## Problem description
Check each line of the data for "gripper", and copy the ones that have it.

## Data shown
□ □ □ □

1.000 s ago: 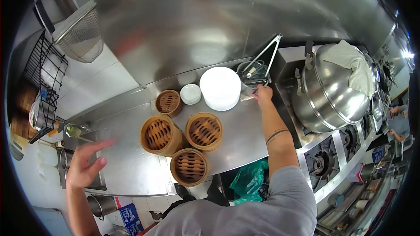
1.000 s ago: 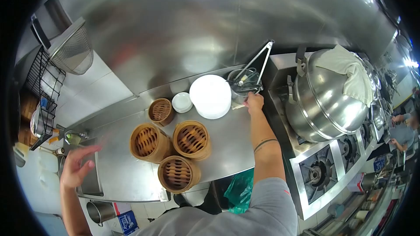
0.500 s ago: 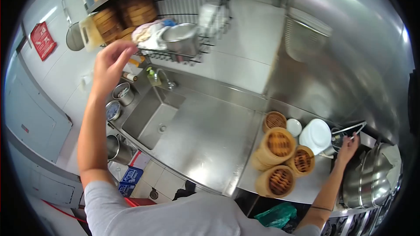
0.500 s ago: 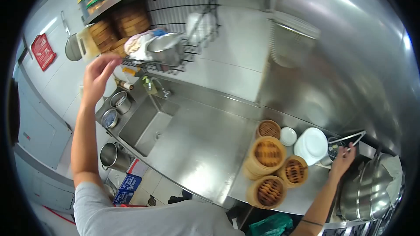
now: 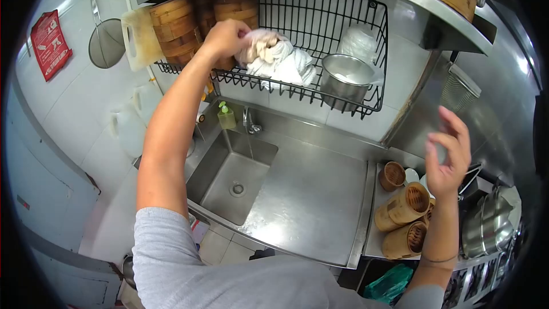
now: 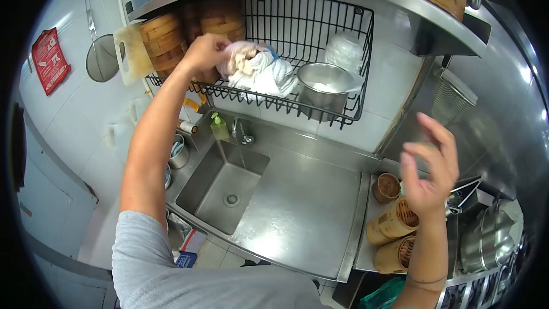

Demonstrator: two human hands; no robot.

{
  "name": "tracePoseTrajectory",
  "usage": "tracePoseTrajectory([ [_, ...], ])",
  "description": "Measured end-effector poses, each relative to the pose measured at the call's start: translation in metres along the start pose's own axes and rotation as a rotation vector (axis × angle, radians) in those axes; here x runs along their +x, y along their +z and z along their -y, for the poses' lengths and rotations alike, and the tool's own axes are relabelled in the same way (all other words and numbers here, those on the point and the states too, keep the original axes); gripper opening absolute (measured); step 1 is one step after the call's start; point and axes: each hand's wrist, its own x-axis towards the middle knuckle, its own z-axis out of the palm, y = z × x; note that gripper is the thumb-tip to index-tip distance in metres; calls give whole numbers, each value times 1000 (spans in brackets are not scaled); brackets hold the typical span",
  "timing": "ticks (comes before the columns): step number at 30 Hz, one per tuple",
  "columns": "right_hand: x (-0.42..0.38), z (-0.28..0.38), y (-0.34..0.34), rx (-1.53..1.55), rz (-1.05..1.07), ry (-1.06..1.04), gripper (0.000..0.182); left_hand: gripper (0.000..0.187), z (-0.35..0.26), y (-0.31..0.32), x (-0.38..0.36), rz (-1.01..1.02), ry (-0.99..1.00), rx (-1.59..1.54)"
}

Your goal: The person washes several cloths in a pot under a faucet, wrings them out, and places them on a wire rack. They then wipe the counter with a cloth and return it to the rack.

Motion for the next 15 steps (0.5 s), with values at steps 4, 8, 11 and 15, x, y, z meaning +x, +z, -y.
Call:
tracePoseTrajectory([
  [4, 45, 36, 58, 104, 85, -146, 14, 29, 14, -8, 10, -102, -44, -298],
  [8, 87, 69, 141, 201, 329, 100, 22, 90, 3, 25, 3, 167, 339, -266],
  [11, 127, 75, 209, -179, 672, -28, 50, 94, -7, 44, -1, 198, 234, -110],
  [15, 162, 53, 278, -465, 939, 4, 96, 78, -1, 28, 4, 194, 165, -241],
])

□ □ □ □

## Solution
  "description": "Measured end-effector poses, each relative to the pose measured at the call's start: translation in metres along the start pose's own axes and rotation as a rotation vector (axis × angle, radians) in those axes; here x runs along their +x, y along their +z and z along their -y, for the poses' lengths and rotations alike, and the tool's own axes are relabelled in the same way (all other words and numbers here, those on the point and the states too, keep the original axes); gripper opening absolute (measured); step 1 is one step after the call's start; point and axes: each hand's wrist, its own x-axis towards the middle knuckle, its own z-axis out of the palm, y = z × x; note that gripper is the thumb-tip to index-tip distance in metres; calls give whole numbers, each value times 1000 (spans in brackets are not scaled); brackets hold the typical span",
  "columns": "right_hand: x (-0.42..0.38), z (-0.28..0.38), y (-0.34..0.34), rx (-1.53..1.55), rz (-1.05..1.07), ry (-1.06..1.04), gripper (0.000..0.182); left_hand: gripper (0.000..0.187), z (-0.35..0.26), y (-0.31..0.32), x (-0.38..0.36), rz (-1.01..1.02), ry (-0.99..1.00), rx (-1.59..1.54)"

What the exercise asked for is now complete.